Some extremal problems for martingale transforms, I
Vasily Vasyunin, Pavel Zatitskii
TL;DR
The paper develops a general algorithm to construct Bellman functions for extremal martingale-transform problems on a horizontal strip by exploiting foliations of diagonally concave functions. It introduces simple and more intricate foliations (right/left, horizontal herringbones, fissures) and derives the governing equations for spines and boundary data, including vector-field dynamics and concavity conditions expressed via $D_\pm$ and related quantities. Through explicit analyses of linear, quadratic, and cubic boundary data, the authors characterize when simple foliations suffice and when fissures or multiple foliations arise, providing concrete formulas for Bellman candidates and conditions for $C^1$-smoothness. The results lay a foundation for sharp distributional estimates of martingale transforms and illuminate the geometric structure of Bellman functions in asymmetrical boundary-value problems, with explicit constructions that will underpin further developments in the series.
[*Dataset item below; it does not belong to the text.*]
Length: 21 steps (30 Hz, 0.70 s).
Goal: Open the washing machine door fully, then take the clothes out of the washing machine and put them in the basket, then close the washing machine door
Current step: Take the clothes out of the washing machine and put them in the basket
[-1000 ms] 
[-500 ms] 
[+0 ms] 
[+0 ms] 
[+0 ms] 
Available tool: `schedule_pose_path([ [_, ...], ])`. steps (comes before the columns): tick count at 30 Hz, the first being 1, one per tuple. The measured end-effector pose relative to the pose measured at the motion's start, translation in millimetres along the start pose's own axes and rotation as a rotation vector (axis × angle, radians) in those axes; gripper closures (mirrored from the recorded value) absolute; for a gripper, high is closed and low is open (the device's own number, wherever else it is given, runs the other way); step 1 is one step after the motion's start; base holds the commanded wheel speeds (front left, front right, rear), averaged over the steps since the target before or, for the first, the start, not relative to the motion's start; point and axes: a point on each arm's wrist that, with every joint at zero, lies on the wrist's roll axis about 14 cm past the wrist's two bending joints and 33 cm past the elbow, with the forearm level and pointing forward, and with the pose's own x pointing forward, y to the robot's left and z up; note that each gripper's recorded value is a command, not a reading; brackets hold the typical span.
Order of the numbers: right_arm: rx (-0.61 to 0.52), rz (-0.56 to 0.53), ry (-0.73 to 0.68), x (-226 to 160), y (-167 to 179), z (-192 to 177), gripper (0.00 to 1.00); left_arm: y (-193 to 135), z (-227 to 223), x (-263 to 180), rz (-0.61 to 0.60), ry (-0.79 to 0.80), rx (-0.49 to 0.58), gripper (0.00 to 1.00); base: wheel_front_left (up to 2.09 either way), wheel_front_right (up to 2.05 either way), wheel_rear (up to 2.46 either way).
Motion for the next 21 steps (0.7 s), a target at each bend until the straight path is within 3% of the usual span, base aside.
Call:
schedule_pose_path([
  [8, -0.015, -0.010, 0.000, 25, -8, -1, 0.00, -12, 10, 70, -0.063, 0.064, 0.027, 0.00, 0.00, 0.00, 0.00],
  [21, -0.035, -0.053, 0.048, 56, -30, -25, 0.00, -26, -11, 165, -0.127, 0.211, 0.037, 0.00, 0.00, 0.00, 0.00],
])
The approach bridges classical Burkholder-type methods with modern foliation techniques, potentially impacting sharp probabilistic inequalities in martingale theory.
Abstract
With this paper, we begin a series of studies of extremal problems for estimating distributions of martingale transforms of bounded martingales. The Bellman functions corresponding to such problems are pointwise minimal diagonally concave functions on a horizontal strip, satisfying certain given boundary conditions. We describe the basic structures that arise when constructing such functions and present a solution in the case of asymmetric boundary conditions and a sufficiently small width of the strip.